You don't want to invite your judgmental sister-in-law into the delivery room, so why would you want her to watch your live stream?

She's just going to armchair quarterback everything and post comments on everything you do, from the brand of your labor ball to the best position to ease your back labor. And don't get her started on epidurals. She may have had a baby, but that doesn't mean that she understands exactly what you are going through in that moment.

Live stream your birth, and you could be inviting the mommy wars into your delivery room.

We promise, you'll have plenty of opportunities to defend your parenting decisions, but we think you deserve a nap first.

1 Everything Won't Go As Planned

All of the baby books tell moms to create a birth plan and bring it to the hospital.

Sometimes, that can entail a preference for an epidural or not, some thoughts about what kind of interventions you would prefer and whether or not you will breastfeed.

A birth plan is great — it gets you thinking about all of the things that could happen in the delivery room, and helps you make informed decisions.

Then again, some moms get pretty detailed with their birth plan and set some high expectations for themselves.

And in the end, nothing could go as you planned.
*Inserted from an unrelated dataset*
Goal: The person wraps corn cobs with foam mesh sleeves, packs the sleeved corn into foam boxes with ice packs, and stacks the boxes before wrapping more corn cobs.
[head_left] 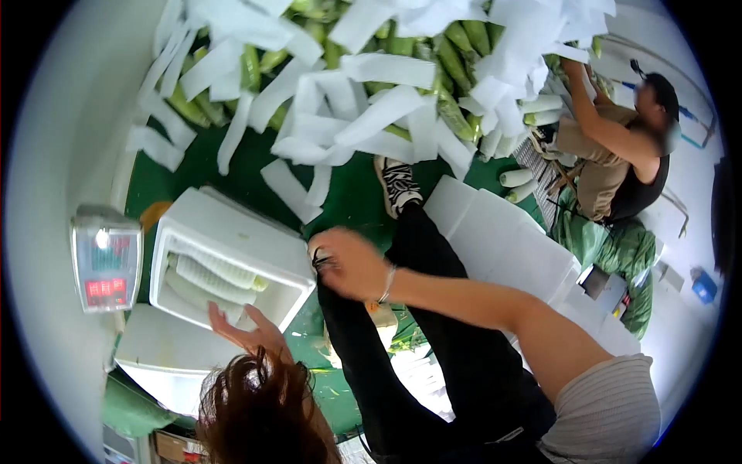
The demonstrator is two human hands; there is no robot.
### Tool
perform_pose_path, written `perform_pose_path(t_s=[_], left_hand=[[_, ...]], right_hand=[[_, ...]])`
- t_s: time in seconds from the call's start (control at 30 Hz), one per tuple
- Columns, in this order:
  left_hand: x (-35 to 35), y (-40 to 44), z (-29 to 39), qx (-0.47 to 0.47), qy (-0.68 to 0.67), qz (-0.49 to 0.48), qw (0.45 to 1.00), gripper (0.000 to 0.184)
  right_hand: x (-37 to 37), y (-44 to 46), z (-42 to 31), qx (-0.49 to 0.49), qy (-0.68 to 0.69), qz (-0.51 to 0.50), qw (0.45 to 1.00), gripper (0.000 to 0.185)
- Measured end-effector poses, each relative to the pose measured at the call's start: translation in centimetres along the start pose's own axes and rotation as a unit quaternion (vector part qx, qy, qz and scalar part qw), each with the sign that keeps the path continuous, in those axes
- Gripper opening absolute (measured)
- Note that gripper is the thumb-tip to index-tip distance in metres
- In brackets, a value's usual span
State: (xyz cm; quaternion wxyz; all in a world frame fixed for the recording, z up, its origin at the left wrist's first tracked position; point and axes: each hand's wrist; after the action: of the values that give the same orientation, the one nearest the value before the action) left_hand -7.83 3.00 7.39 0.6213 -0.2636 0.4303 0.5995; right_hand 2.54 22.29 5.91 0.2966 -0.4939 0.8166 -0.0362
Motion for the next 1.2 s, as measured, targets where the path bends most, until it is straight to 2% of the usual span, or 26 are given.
perform_pose_path(t_s=[0.07, 0.1, 0.13, 0.17, 0.2, 0.27, 0.3, 0.37, 0.4, 0.47, 0.63, 0.67, 0.7, 0.73, 0.77, 0.9, 0.93, 0.97, 1.03, 1.1, 1.2], left_hand=[[1.7, -2.3, 3.4, -0.004, -0.087, -0.067, 0.994, 0.048], [3.2, -3.4, 5.3, -0.024, -0.125, -0.127, 0.984, 0.044], [4.9, -4.4, 7.2, -0.068, -0.166, -0.201, 0.963, 0.039], [6.6, -5.4, 9.1, -0.084, -0.198, -0.252, 0.944, 0.032], [8.2, -6.3, 10.8, -0.153, -0.203, -0.31, 0.916, 0.03], [10.6, -8.3, 13.0, -0.178, -0.214, -0.407, 0.87, 0.027], [11.4, -9.2, 14.0, -0.187, -0.221, -0.441, 0.85, 0.026], [12.2, -10.3, 16.7, -0.183, -0.225, -0.498, 0.817, 0.024], [12.6, -10.8, 17.3, -0.173, -0.222, -0.504, 0.817, 0.024], [13.5, -12.2, 17.5, -0.19, -0.182, -0.547, 0.795, 0.024], [14.7, -14.0, 16.0, -0.232, -0.159, -0.588, 0.759, 0.023], [14.8, -14.4, 15.3, -0.262, -0.14, -0.574, 0.763, 0.023], [15.2, -15.0, 15.0, -0.293, -0.123, -0.56, 0.765, 0.022], [15.1, -14.6, 16.1, -0.293, -0.102, -0.574, 0.758, 0.022], [15.1, -14.7, 16.2, -0.293, -0.069, -0.58, 0.757, 0.02], [14.6, -15.8, 14.3, -0.252, -0.024, -0.589, 0.767, 0.018], [14.5, -16.1, 10.4, -0.387, -0.043, -0.573, 0.721, 0.017], [14.5, -16.6, 8.5, -0.476, -0.099, -0.543, 0.685, 0.017], [14.2, -16.8, 9.4, -0.559, -0.147, -0.502, 0.644, 0.016], [14.9, -16.5, 16.6, -0.31, -0.01, -0.622, 0.719, 0.016], [15.1, -17.1, 18.5, -0.299, 0.01, -0.611, 0.733, 0.019]], right_hand=[[-4.7, -0.7, 9.7, 0.137, -0.066, 0.143, 0.978, 0.035], [-8.0, -0.6, 13.8, 0.208, -0.164, 0.146, 0.953, 0.034], [-10.5, -0.8, 18.2, 0.204, -0.217, 0.196, 0.934, 0.028], [-13.6, -0.7, 20.5, 0.286, -0.196, 0.178, 0.921, 0.027], [-16.6, -0.7, 22.6, 0.367, -0.174, 0.16, 0.899, 0.027], [-20.9, -1.9, 26.4, 0.425, -0.275, 0.091, 0.858, 0.034], [-23.0, -2.7, 27.7, 0.439, -0.266, 0.099, 0.852, 0.034], [-27.2, -3.4, 30.0, 0.506, -0.288, -0.012, 0.813, 0.039], [-28.9, -3.8, 31.1, 0.512, -0.279, -0.005, 0.813, 0.039], [-32.0, -4.6, 33.0, 0.518, -0.3, 0.073, 0.798, 0.039], [-37.2, -5.0, 39.7, 0.556, -0.267, 0.158, 0.771, 0.04], [-38.1, -4.9, 40.6, 0.566, -0.264, 0.165, 0.764, 0.04], [-38.9, -4.8, 41.6, 0.558, -0.268, 0.218, 0.754, 0.044], [-39.5, -4.6, 42.6, 0.547, -0.272, 0.268, 0.745, 0.048], [-40.2, -4.5, 43.7, 0.552, -0.27, 0.268, 0.741, 0.048], [-42.9, -1.3, 49.3, 0.433, -0.267, 0.401, 0.762, 0.067], [-43.5, -0.3, 50.8, 0.445, -0.236, 0.398, 0.767, 0.072], [-43.9, 0.6, 52.0, 0.457, -0.202, 0.392, 0.772, 0.078], [-44.5, 1.6, 53.5, 0.49, -0.142, 0.384, 0.77, 0.08], [-44.2, 1.5, 53.2, 0.519, -0.088, 0.376, 0.763, 0.082], [-43.9, 0.6, 50.6, 0.459, -0.126, 0.411, 0.777, 0.071]])
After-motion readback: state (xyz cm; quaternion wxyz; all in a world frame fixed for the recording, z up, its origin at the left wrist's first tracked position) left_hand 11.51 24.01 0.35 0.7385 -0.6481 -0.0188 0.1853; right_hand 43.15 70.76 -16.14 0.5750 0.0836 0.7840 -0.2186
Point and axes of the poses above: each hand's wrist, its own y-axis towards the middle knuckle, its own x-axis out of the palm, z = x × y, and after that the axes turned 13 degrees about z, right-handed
You may want to go for an unmedicated birth; but the pain could be more intense than you realized. Your doctor may encourage you to break your amniotic sac, or your baby could end up in distress and need a C-section. You may not be able to breastfeed right away because the baby had to go to the neonatal intensive care unit, or something could happen that puts the baby's health in danger.
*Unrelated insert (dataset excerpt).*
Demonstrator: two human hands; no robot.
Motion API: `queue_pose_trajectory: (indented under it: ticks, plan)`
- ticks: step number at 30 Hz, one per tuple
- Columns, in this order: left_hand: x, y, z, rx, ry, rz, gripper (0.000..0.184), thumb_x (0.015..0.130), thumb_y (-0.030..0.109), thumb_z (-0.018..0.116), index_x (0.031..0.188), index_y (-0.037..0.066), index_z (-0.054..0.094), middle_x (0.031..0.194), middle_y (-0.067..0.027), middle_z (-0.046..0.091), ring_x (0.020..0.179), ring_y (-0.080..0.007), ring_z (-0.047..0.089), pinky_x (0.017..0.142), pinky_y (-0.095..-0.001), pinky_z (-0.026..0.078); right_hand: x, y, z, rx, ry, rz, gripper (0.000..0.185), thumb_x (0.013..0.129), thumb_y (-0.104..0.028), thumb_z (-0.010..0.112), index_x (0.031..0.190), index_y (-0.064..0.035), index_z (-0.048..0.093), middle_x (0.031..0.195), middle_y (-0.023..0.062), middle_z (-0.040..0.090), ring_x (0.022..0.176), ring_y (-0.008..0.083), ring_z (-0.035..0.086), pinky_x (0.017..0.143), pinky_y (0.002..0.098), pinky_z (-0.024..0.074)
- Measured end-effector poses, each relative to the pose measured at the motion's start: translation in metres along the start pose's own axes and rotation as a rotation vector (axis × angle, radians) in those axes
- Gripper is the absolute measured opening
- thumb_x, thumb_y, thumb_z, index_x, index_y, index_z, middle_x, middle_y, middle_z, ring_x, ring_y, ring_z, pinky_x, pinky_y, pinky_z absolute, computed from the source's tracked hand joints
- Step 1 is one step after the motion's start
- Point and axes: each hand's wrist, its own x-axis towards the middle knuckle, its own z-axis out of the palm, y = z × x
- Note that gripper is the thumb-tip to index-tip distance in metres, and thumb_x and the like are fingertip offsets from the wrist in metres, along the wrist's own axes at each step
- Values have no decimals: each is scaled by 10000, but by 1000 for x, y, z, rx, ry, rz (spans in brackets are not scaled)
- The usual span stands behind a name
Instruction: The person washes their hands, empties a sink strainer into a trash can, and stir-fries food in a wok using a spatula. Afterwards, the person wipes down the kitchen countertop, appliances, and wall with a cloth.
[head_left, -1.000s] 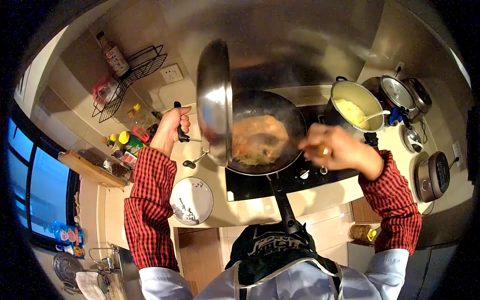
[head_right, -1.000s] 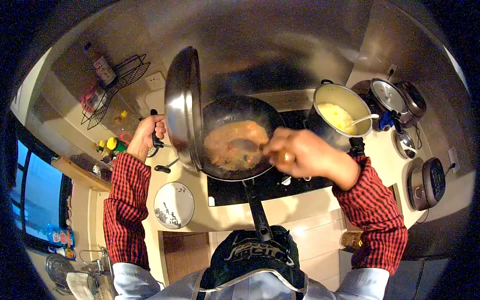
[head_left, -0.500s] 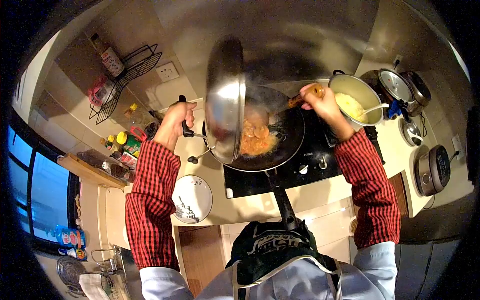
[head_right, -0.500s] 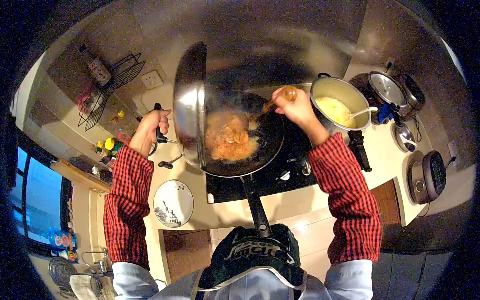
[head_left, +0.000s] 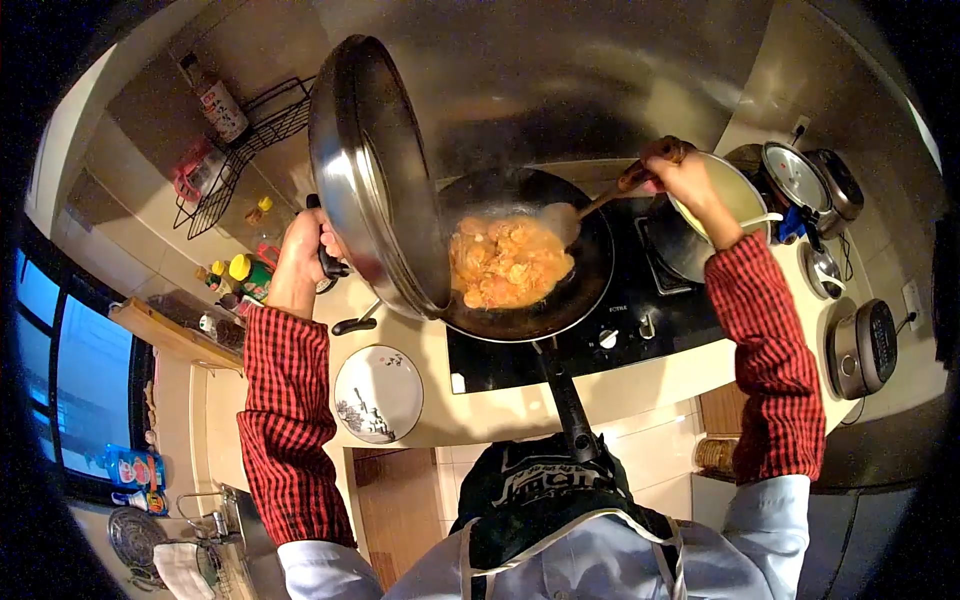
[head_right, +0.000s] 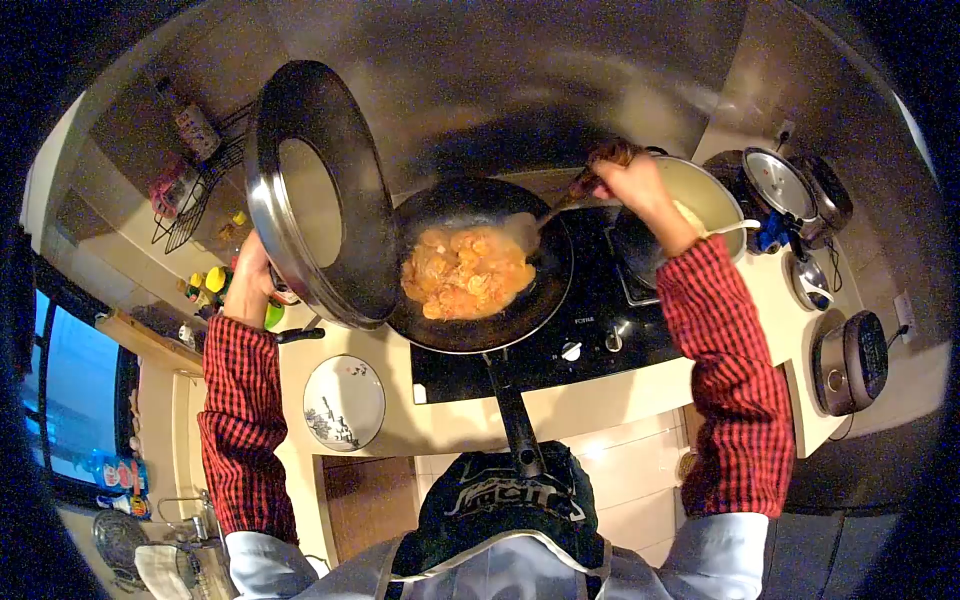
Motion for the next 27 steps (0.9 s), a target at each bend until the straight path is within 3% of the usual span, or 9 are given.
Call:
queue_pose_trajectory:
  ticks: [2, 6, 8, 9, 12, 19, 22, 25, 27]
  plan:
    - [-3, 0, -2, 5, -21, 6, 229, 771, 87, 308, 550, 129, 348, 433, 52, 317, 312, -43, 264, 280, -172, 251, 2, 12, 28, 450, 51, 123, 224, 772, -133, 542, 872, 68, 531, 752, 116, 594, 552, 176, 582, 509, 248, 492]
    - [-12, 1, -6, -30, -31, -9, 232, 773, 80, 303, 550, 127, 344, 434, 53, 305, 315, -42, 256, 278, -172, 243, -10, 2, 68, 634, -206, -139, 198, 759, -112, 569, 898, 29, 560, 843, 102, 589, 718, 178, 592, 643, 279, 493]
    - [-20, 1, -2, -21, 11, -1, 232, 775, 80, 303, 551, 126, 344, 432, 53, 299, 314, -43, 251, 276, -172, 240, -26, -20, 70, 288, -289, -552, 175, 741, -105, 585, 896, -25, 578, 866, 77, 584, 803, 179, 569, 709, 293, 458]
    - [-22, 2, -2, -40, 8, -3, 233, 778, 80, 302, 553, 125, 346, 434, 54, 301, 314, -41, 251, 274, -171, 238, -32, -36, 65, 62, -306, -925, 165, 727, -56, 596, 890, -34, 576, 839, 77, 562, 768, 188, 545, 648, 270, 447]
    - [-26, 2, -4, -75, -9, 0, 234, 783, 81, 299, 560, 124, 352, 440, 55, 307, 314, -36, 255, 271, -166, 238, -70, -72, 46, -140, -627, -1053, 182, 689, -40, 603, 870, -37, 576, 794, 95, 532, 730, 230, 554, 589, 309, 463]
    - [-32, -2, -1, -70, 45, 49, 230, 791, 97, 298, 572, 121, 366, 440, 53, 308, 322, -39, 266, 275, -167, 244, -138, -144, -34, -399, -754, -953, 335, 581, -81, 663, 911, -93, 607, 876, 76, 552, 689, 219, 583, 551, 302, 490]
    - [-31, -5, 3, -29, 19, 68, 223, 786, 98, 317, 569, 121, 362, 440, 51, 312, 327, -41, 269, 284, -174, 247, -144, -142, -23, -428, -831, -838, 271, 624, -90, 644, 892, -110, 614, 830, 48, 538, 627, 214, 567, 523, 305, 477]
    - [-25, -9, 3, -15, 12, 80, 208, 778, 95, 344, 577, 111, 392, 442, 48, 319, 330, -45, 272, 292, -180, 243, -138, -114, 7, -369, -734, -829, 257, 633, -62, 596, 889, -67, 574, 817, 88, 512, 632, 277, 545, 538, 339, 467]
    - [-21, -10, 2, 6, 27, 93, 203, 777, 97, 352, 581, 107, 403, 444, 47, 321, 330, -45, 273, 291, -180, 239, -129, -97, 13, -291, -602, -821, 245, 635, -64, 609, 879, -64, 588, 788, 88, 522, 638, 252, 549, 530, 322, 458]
Very often, births don't go as planned, and that is OK. But you may not feel comfortable having the circumstances available for public consumption via live stream.

The moment you meet your baby is a special time for mom and dad, and lots of people love to watch it over and over again on video. The pictures are treasured for a lifetime or more.

But we're not sure live stream is the best avenue to document your birth. By all means, after things calm down, we'd be happy to meet your sweet baby via social media, and we'd love to see watch him or her grow up.

But we hope you agree: there are plenty of reasons NOT to live stream your birth.